Language comprehension involves integrating low-level sensory inputs into a hierarchy of increasingly high-level representations. Although written and spoken language contain different low-level sensory inputs (e.g., visual letterforms vs. auditory sound spectra), both modalities of language contain a hierarchy of linguistic features. Prior studies have shown that, to some extent, written and spoken language comprehension activate overlapping brain areas -- within these areas, is language integrated in the same way regardless of stimulus modality?
To investigate this question, we operationally defined different levels of the language hierarchy as timescales, where each timescale refers to the spectral components of a language stimulus that vary over a certain number of words. We used fMRI BOLD data that were recorded while participants read and listened to the same set of natural language narratives in each modality (Huth et al., 2016, Deniz et al., 2019), and constructed features that describe the stimulus narratives at different timescales. Voxelwise encoding models were used to determine how different language timescales are represented across the cerebral cortex, for each modality separately.
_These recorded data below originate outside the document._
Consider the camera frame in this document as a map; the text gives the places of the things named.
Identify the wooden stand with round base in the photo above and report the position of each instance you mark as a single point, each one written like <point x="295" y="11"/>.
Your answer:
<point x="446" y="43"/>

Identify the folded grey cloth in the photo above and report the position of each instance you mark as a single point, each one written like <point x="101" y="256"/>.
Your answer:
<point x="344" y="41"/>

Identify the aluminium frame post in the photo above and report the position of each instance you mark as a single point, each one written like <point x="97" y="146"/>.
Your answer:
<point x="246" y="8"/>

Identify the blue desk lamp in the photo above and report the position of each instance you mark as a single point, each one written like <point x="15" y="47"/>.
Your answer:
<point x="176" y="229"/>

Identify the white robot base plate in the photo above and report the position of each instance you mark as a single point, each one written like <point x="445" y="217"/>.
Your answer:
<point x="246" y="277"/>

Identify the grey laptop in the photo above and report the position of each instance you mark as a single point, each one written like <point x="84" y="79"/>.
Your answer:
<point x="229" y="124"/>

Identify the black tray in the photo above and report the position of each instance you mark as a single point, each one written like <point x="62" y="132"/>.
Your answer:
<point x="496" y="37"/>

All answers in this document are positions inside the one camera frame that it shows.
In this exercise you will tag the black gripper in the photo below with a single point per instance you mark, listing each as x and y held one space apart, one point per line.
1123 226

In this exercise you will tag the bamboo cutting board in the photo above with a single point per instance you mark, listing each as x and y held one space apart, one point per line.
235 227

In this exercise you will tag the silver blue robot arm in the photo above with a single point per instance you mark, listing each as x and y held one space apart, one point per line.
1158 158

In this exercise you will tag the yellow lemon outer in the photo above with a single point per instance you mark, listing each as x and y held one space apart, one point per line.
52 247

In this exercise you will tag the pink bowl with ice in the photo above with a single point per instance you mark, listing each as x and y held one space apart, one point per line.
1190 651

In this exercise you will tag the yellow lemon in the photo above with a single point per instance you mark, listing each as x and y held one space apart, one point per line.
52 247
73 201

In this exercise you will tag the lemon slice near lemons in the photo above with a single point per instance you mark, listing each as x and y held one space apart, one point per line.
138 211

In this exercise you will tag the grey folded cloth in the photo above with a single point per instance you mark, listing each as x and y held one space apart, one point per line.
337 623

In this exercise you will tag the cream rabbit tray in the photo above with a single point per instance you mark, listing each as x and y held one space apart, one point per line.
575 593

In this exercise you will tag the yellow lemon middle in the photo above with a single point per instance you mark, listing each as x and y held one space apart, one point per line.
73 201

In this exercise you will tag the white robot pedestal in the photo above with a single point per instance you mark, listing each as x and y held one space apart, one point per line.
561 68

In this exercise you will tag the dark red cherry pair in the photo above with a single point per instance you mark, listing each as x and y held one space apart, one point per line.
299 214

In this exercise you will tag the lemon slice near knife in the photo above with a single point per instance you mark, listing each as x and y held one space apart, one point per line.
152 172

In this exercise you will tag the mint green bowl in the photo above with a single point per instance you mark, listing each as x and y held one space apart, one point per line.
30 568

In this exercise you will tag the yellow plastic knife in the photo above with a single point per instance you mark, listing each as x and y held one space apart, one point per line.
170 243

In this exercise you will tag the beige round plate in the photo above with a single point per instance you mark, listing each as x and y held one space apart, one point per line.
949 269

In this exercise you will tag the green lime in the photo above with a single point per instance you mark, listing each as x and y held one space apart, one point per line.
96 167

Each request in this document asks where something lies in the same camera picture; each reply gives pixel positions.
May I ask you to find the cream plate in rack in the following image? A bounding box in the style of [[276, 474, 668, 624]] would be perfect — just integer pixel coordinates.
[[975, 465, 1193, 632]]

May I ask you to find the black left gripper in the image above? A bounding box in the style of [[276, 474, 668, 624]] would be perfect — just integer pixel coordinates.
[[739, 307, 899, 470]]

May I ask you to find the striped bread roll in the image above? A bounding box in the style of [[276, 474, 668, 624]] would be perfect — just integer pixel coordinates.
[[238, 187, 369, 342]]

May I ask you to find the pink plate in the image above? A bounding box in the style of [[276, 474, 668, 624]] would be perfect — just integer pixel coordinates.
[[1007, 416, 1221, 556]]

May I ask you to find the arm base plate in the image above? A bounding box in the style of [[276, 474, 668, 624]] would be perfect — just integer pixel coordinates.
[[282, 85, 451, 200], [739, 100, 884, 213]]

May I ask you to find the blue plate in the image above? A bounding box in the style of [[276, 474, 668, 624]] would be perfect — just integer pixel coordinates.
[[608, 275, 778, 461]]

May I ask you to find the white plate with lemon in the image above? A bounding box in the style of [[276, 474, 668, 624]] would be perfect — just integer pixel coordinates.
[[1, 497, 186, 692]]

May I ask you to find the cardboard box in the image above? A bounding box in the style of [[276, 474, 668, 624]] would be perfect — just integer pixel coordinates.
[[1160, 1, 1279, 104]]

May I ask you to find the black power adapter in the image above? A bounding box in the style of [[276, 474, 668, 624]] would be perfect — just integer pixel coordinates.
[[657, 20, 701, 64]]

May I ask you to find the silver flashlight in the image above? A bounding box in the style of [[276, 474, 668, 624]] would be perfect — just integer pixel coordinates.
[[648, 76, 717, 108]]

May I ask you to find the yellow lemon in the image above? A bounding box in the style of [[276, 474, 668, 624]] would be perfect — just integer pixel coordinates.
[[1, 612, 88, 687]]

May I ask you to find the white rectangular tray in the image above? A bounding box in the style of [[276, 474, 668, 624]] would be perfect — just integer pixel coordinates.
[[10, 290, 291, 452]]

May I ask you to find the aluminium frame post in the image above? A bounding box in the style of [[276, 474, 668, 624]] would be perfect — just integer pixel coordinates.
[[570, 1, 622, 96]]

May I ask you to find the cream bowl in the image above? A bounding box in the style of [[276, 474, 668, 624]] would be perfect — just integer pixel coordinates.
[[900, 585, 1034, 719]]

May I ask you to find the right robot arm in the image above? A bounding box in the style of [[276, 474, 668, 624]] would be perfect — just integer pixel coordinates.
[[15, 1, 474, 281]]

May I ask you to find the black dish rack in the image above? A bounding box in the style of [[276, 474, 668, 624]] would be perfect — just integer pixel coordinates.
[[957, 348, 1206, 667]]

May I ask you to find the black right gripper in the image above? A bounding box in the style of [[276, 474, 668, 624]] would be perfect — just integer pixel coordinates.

These models reveal that across temporal, parietal, and prefrontal cortices, the organization of brain representations of language timescales is largely independent of stimulus modality. Our results suggest that, after low-level sensory processing, language integration proceeds similarly regardless of stimulus modality.
This repository contains code to construct features that describe the stimulus narratives at each timescale. To construct the default timescale-specific features used for results in the main text, run the following commands:
cd feature_extraction
python save_features.py BERT_all
The stimulus features will be saved in ./outputs/timescales_BERT_all.npz. This file will contain an array labeled train, which contains the train stimulus features as a dictionary of {[timescale_name]: (num_train_trs x num_units) feature space matrix}. This file will contain another array labeled test, which contains the train stimulus features as a dictionary of {[timescale_name]: (num_test_trs x num_units) feature space matrix}.
To instead extract timescale-specific features with a rolling input context length of 10 or 100 words, replace BERT_all with BERT_10 or BERT_100 respectively.
The BOLD data used in our study can be found online. To construct voxelwise encoding models, we recommend using himalaya.